Golomb’s team, for example, found a difference. They tested 1016 healthy men and women for 6 months in a randomized, double-blind, placebo-controlled trial using 20 mg of the more lipophilic sim-vastatin, 40 mg of the hydrophilic pravastatin, or placebo.
“A significantly greater number of individuals taking simvastatin reported sleep problems than those taking either pravastatin or the placebo,” Golomb said in her report at the American Heart Association meeting in 2007.14 “Those who reported much worse sleep while taking study medication also showed a significant adverse change in ag-gression scores,” she added.
Some authors, according to Lake, postulate that lipophilic statins may cause deleterious effects on mental health through an immunomodulatory mechanism. In contrast to non-lipophilic statins, the more lipophilic statins readily penetrate the blood-brain barrier, where they inhibit HMG-CoA reductase and suppress several cytokines (including interferon-g, and interleukin [IL]-2 and IL-12), which results in lowering of tryptophan availability in the brain and decreased serotonin synthesis.
What are the practical implications? Lake offers this advice:
• Check cholesterol levels of severely depressed patients, especially those who are nonresponsive or only partially responsive to antidepressants.
• Address mental health issues possibly related to the use of certain cholesterol-lowering drugs.
• Have depressed patients being treated for elevated cholesterol levels work with their primary physician or cardiologist to regulate their total serum cholesterol to levels not significantly lower than 160 mg/dL while maintaining a desirable balance between HDL and LDL cholesterol. In some cases, this could involve substituting a different statin.
Lake said many of his depressed patients have low cholesterol levels secondary to statins and do not respond or only partially respond to antidepressants or evidence-based complementary and alternative medicine (CAM) therapies. He has these patients work with their primary physician to adjust their statin dose or to consider alternatives to statins.

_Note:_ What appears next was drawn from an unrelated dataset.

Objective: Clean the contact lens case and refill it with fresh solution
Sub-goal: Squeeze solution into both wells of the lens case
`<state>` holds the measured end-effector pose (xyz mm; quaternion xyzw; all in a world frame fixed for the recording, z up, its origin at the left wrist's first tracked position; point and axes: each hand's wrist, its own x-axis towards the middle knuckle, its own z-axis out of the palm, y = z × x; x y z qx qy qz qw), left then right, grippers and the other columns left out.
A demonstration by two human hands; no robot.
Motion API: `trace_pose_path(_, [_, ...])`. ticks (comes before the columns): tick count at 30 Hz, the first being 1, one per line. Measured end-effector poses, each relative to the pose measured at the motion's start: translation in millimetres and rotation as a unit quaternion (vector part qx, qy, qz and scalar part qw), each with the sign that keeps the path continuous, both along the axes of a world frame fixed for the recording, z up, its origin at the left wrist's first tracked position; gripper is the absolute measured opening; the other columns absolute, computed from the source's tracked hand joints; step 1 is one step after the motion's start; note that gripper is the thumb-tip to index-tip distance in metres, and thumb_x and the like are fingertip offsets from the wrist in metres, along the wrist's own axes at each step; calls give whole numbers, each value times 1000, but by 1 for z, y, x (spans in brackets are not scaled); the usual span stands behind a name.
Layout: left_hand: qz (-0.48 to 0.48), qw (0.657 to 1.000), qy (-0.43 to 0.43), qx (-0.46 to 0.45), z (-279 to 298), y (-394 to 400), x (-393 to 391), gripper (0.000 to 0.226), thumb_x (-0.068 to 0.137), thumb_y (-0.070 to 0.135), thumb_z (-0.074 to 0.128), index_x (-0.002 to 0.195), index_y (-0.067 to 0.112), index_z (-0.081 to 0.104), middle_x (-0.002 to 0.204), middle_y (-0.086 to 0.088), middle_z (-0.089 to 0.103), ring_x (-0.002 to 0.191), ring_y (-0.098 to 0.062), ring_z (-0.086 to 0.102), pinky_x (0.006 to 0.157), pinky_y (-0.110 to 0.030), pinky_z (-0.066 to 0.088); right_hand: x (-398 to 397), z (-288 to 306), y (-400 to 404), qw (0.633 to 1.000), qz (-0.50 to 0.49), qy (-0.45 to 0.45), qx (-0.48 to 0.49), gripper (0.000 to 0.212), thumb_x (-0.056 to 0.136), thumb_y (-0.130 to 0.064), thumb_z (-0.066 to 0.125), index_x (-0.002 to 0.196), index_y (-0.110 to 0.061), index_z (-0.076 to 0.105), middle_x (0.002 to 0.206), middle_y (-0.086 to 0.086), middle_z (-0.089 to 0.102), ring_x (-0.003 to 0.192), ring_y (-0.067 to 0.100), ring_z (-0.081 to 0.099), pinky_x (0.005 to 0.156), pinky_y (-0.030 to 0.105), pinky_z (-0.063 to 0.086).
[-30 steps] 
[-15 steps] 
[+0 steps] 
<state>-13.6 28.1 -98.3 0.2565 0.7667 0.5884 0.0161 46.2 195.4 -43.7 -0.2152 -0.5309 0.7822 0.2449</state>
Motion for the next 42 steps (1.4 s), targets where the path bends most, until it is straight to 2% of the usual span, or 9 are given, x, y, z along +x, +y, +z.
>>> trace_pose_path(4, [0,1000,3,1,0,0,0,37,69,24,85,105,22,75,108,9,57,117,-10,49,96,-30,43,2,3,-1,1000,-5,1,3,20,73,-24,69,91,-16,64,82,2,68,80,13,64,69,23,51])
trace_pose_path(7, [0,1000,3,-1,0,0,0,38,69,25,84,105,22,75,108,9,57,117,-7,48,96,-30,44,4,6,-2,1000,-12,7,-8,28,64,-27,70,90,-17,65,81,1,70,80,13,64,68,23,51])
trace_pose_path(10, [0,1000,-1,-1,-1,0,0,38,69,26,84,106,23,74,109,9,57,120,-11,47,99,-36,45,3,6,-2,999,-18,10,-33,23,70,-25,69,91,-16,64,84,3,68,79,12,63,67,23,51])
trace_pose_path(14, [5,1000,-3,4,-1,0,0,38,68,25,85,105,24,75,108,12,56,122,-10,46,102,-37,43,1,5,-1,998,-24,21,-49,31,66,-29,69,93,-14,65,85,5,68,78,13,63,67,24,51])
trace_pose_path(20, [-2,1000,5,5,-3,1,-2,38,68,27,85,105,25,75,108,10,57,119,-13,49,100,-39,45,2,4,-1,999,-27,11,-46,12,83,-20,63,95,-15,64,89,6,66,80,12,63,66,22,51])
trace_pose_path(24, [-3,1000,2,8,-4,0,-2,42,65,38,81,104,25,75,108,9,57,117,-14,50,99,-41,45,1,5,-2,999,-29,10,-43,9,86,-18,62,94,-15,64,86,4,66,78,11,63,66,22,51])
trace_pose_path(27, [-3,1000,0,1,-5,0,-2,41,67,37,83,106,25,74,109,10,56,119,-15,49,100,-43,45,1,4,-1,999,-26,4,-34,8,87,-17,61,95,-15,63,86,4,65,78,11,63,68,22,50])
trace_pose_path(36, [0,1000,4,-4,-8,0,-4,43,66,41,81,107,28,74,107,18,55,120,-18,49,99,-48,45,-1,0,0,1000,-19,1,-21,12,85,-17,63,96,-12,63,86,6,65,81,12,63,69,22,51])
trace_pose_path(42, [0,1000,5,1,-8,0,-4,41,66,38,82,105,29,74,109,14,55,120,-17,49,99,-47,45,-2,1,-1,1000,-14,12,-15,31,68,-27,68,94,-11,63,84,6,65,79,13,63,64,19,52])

Some patients who take statins complain of GI distress and many other adverse effects, Lake said. Alternatives are niacin, usually as niacinamide, red yeast rice, or garlic extract-all of which are supported by research evidence for lowering cholesterol. Omega-3 essential fatty acids also lower total serum cholesterol, he said.
“I almost always advise exercise and rational dietary changes to address a previously diagnosed elevated cholesterol for which statins were initially prescribed,” he said. “Many people who follow a reasonable diet and who exercise can adequately manage their cholesterol without recourse to statins or other conventional or CAM cholesterol-lowering drugs.”